Jonathan nodded. I'm married, a father, he wanted to tell them. I have actually got a life.
Back in the car park, he watched her tip out the contents of her bin liner. A repellant heap of tampon applicators, nappies, condoms, loo fresheners and plastic strips from sanitary towels fell out, trapped in seaweed.
“That's what happens when people use the sea as a bin,” she said. “We'll dry it out and set fire to it.”
“The toilet, Mog, not the sea,” said her boyfriend affectionately. “People use the toilet as a bin. That's how all this crap gets here. They don't just chuck it straight in the sea, do they? They might think that was too bad. But they don't think it's bad when they chuck it down the bog, do they?”
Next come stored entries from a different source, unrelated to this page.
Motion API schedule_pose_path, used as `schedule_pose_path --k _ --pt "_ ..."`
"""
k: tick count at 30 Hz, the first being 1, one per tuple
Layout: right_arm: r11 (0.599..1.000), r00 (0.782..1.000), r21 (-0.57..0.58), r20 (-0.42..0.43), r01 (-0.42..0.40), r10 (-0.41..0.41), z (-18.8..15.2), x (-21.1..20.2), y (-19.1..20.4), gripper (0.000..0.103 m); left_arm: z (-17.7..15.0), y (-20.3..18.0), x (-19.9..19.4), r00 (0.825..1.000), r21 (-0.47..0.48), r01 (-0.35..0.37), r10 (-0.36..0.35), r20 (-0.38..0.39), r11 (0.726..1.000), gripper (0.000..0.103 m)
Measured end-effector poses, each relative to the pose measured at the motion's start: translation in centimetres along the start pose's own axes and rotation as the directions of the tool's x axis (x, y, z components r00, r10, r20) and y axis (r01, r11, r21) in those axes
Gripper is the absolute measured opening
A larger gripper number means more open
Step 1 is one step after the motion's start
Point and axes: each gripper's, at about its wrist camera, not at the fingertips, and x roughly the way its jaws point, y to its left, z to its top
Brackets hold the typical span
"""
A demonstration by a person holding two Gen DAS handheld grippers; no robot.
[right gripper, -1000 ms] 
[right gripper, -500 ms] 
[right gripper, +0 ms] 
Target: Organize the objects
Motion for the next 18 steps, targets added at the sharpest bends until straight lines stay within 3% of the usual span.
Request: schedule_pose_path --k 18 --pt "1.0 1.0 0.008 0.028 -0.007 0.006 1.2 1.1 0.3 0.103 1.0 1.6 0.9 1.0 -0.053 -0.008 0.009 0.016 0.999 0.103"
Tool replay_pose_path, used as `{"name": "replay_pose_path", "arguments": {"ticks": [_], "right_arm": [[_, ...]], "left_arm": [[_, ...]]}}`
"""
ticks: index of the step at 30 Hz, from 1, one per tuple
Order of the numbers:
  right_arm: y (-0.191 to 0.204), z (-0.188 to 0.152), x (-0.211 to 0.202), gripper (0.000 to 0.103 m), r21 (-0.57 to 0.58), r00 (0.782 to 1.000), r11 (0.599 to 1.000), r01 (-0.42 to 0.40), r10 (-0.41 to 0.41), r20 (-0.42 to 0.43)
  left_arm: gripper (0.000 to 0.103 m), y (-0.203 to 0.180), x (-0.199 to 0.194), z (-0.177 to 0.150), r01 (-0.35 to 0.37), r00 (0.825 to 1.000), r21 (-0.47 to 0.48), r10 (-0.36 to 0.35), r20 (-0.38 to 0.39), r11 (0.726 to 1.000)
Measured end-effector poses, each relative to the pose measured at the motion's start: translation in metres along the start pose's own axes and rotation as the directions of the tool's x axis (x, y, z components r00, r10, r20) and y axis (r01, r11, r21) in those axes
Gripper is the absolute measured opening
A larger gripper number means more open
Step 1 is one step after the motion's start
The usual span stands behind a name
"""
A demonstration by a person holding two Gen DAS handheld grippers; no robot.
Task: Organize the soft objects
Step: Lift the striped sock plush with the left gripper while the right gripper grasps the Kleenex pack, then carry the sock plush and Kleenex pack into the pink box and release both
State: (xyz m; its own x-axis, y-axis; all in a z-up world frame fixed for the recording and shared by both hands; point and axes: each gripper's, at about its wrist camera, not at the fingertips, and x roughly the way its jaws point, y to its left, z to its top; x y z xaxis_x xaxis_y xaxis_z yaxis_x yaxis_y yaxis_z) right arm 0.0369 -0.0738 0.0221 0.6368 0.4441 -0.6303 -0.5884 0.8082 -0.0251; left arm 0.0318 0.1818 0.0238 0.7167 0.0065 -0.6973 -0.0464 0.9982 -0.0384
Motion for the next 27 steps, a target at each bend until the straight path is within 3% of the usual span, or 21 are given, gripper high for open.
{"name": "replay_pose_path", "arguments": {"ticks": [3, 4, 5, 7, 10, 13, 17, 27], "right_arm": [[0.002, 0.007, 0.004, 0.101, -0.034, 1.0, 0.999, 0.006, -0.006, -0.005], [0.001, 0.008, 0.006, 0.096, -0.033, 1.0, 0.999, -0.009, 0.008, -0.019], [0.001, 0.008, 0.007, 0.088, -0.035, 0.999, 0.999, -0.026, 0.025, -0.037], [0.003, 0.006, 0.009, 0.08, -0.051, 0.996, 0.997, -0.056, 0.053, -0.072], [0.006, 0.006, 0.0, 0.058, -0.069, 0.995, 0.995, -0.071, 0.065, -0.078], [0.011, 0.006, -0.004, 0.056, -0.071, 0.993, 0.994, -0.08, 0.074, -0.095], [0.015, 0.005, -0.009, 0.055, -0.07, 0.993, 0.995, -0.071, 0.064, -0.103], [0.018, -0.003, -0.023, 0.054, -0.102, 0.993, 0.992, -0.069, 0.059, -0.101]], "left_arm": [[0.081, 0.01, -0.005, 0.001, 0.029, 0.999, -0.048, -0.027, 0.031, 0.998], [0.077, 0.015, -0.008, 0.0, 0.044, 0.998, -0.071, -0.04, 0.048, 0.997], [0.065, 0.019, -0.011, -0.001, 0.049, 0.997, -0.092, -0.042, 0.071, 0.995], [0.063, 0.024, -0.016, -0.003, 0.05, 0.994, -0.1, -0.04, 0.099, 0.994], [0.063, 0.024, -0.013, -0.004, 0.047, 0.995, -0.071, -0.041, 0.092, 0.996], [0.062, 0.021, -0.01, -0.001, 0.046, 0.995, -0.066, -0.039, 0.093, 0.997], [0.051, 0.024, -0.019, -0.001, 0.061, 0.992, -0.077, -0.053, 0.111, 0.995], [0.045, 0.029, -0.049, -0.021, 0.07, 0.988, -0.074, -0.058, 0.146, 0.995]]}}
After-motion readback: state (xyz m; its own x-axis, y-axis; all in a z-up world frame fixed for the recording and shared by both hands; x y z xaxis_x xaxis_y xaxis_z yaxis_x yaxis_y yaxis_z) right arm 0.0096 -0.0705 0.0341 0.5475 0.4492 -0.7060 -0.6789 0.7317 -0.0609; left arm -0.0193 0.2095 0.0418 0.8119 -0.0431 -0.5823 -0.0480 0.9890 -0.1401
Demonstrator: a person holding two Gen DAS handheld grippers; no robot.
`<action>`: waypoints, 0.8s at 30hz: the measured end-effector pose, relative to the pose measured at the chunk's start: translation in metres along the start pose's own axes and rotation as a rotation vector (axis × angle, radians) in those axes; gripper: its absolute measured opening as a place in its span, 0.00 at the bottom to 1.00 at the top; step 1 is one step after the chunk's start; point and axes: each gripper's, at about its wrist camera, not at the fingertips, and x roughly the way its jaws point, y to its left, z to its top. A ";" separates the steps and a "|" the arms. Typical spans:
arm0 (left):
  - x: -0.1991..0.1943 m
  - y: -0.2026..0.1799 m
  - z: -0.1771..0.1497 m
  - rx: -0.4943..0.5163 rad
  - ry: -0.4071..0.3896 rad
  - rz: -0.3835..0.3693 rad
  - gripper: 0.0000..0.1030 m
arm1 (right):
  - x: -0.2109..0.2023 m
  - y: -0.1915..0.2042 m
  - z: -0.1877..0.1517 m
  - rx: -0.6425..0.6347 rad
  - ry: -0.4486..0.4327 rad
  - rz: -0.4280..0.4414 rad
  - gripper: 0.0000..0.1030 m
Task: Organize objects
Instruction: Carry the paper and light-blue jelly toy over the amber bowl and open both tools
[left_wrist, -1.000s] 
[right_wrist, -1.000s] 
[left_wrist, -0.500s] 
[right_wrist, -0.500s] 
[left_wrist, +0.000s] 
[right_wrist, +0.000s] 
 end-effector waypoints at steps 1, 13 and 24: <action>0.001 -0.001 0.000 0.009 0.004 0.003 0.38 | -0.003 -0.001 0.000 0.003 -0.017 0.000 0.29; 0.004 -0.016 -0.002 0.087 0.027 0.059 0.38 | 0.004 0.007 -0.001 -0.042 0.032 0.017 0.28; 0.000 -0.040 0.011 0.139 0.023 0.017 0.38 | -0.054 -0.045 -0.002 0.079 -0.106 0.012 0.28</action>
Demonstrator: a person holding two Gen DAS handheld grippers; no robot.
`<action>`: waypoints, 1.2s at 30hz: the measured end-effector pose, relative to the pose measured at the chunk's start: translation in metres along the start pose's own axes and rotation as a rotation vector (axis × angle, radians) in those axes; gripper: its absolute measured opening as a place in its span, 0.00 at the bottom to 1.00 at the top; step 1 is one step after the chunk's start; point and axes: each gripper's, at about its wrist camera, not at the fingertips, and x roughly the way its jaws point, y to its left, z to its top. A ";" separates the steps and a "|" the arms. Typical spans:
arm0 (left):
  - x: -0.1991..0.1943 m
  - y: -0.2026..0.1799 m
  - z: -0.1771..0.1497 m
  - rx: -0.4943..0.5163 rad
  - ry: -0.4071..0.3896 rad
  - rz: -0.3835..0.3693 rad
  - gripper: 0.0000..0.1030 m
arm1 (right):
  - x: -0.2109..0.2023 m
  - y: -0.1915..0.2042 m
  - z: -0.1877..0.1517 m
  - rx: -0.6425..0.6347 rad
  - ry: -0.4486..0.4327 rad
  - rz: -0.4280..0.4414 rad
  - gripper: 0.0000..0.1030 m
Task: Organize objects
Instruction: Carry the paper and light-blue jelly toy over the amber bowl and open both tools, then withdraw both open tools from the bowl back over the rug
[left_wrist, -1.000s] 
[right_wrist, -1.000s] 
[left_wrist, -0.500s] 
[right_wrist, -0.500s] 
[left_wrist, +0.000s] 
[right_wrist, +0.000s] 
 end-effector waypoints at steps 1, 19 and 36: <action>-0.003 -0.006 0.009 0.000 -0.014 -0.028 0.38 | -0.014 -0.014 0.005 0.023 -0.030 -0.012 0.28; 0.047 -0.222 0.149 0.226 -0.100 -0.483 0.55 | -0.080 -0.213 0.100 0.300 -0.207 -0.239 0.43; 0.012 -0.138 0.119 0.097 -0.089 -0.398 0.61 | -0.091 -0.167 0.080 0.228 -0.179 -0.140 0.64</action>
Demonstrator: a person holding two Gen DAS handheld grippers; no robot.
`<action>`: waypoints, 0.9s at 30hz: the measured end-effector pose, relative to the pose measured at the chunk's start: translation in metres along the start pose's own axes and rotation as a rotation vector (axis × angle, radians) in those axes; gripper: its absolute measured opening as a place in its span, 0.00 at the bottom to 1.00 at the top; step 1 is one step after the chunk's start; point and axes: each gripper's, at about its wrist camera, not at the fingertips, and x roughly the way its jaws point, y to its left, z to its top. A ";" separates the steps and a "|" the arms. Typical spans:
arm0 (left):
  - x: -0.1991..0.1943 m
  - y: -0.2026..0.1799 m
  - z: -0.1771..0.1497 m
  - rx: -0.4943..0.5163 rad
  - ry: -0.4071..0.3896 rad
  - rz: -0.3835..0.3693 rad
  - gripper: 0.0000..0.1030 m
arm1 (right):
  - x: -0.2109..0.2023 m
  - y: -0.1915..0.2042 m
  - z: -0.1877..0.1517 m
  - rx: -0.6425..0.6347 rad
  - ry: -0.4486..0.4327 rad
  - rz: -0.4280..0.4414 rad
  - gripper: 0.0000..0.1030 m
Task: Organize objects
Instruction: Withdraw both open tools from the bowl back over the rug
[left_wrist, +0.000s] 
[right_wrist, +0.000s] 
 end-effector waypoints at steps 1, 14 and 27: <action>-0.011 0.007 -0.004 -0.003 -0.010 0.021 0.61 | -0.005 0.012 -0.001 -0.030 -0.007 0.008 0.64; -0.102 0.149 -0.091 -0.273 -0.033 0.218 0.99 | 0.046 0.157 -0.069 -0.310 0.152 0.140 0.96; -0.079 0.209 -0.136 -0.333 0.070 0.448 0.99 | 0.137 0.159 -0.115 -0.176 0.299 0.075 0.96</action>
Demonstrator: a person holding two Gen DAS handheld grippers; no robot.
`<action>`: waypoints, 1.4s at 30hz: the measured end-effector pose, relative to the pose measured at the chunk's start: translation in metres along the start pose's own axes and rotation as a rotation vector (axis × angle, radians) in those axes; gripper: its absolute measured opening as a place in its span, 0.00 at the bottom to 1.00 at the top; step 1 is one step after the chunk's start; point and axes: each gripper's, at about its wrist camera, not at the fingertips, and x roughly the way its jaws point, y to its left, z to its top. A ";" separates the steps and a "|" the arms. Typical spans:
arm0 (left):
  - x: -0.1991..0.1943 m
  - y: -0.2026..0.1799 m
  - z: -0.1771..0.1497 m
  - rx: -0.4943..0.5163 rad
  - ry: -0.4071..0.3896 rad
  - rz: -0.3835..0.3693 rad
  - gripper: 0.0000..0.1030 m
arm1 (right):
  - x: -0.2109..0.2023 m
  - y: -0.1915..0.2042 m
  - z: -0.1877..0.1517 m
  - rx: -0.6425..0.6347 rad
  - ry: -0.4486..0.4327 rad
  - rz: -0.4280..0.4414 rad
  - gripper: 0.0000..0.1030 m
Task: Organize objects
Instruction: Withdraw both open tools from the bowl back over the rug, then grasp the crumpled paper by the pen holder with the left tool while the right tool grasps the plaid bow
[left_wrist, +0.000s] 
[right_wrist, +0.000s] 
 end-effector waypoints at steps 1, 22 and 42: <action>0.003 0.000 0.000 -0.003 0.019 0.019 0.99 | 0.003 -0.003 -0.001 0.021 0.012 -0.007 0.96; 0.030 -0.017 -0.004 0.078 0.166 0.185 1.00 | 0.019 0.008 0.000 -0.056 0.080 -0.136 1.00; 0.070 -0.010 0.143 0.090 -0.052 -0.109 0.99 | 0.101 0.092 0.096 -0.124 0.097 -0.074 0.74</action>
“We shouldn't really be taking the seaweed as well,” said Mog, removing a glove to tuck a strand of hair behind her ear. “The sandhoppers need it, and the squat lobsters and the birds and everything. But this lot was so revolting.”
“Doesn't look fit for anything very much, does it?” Jonathan said. “Are you sure it's a good idea, dealing with all this toxic stuff when you're pregnant? You're careful, are you?”
“Dean makes sure I am, don't you?” she said, clipping back on an ear cuff that had fallen off.
“Yeah, course. Sure you don't want a cup of tea?”
Shyness stopped him accepting. “Maybe next time. I should go.”
“See you again, then. Bring your gloves.”
“I will.”
As Jonathan got back in his car, he wondered how soon would be too soon, and what made some people get to the point quicker than others. And he still hadn't got his doorstops.